- _WHAT YOU NEED TO DO_: Which of the lines below holds the string "Please"? Copy every line that does.

[Source records]
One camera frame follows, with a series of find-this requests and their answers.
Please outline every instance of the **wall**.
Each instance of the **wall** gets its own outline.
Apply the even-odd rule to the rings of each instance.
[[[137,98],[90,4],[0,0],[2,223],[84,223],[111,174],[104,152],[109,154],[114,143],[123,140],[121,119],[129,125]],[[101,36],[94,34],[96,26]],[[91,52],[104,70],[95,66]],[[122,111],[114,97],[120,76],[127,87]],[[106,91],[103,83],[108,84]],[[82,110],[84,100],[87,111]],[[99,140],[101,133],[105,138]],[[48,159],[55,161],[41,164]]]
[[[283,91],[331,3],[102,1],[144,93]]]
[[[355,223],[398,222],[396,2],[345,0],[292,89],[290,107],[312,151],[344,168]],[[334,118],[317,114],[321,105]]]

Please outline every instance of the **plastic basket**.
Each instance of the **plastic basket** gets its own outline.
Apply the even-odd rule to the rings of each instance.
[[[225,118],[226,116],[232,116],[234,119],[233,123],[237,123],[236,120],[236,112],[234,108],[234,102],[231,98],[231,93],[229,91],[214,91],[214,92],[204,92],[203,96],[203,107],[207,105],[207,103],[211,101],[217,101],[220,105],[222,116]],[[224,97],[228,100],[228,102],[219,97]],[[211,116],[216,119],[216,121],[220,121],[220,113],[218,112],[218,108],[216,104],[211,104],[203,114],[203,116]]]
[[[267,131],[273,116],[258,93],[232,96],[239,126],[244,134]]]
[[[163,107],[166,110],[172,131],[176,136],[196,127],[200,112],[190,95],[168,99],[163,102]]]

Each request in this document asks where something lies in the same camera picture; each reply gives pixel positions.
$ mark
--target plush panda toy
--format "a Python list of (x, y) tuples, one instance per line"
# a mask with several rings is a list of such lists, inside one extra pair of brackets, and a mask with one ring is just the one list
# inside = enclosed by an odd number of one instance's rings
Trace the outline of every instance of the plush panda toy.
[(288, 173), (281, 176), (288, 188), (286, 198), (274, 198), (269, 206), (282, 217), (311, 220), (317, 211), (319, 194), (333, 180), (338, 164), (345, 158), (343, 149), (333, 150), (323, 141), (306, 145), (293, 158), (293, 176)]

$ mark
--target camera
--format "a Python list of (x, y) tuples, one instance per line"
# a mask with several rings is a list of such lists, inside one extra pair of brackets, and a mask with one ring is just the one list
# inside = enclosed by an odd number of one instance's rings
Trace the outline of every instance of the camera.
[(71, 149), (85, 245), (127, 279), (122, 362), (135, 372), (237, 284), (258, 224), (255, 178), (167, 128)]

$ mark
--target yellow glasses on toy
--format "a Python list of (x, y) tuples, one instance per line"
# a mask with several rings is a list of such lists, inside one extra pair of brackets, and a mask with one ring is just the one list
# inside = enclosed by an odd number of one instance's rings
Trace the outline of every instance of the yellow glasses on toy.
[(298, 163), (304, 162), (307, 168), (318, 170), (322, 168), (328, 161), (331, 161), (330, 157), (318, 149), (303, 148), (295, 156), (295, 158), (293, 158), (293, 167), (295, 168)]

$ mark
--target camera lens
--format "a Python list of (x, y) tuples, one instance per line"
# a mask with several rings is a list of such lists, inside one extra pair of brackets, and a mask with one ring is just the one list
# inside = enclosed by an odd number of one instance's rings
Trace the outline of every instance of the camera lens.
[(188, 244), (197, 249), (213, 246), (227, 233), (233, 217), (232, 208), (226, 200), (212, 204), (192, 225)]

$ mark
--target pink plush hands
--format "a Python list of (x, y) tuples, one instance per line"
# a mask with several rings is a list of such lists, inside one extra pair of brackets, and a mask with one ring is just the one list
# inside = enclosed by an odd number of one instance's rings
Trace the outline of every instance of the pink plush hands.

- _SOLUTION TO THIS EXERCISE_:
Please outline every instance of the **wall**.
Please outline every instance of the **plastic basket**.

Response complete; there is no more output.